Goal of the exercise
Somewhere below is a line with "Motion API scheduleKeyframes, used" and, later, a line with "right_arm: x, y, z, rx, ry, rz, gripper"; repeat those two lines and all the lines between them, exactly as they are.

Collected material

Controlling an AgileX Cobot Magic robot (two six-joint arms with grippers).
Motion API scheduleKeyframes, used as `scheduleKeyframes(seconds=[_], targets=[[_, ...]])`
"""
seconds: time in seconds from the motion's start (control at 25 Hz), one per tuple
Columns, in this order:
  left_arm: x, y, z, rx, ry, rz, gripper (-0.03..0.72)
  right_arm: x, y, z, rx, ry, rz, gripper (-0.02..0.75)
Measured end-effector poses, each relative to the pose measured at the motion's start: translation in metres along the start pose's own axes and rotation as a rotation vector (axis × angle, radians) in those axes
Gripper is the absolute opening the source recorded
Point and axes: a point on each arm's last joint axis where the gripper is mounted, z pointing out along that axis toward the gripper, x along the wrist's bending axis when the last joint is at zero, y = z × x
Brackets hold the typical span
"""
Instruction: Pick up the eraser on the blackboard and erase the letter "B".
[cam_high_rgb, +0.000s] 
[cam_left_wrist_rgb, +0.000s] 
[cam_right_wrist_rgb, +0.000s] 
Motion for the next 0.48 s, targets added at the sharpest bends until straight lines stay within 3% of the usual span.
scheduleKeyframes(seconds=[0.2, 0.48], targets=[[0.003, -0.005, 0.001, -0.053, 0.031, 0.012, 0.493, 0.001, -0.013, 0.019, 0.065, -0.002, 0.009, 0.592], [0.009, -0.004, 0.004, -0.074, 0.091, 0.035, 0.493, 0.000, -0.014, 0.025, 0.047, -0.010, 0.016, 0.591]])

Output below
Motion API scheduleKeyframes, used as `scheduleKeyframes(seconds=[_], targets=[[_, ...]])`
"""
seconds: time in seconds from the motion's start (control at 25 Hz), one per tuple
Columns, in this order:
  left_arm: x, y, z, rx, ry, rz, gripper (-0.03..0.72)
  right_arm: x, y, z, rx, ry, rz, gripper (-0.02..0.75)

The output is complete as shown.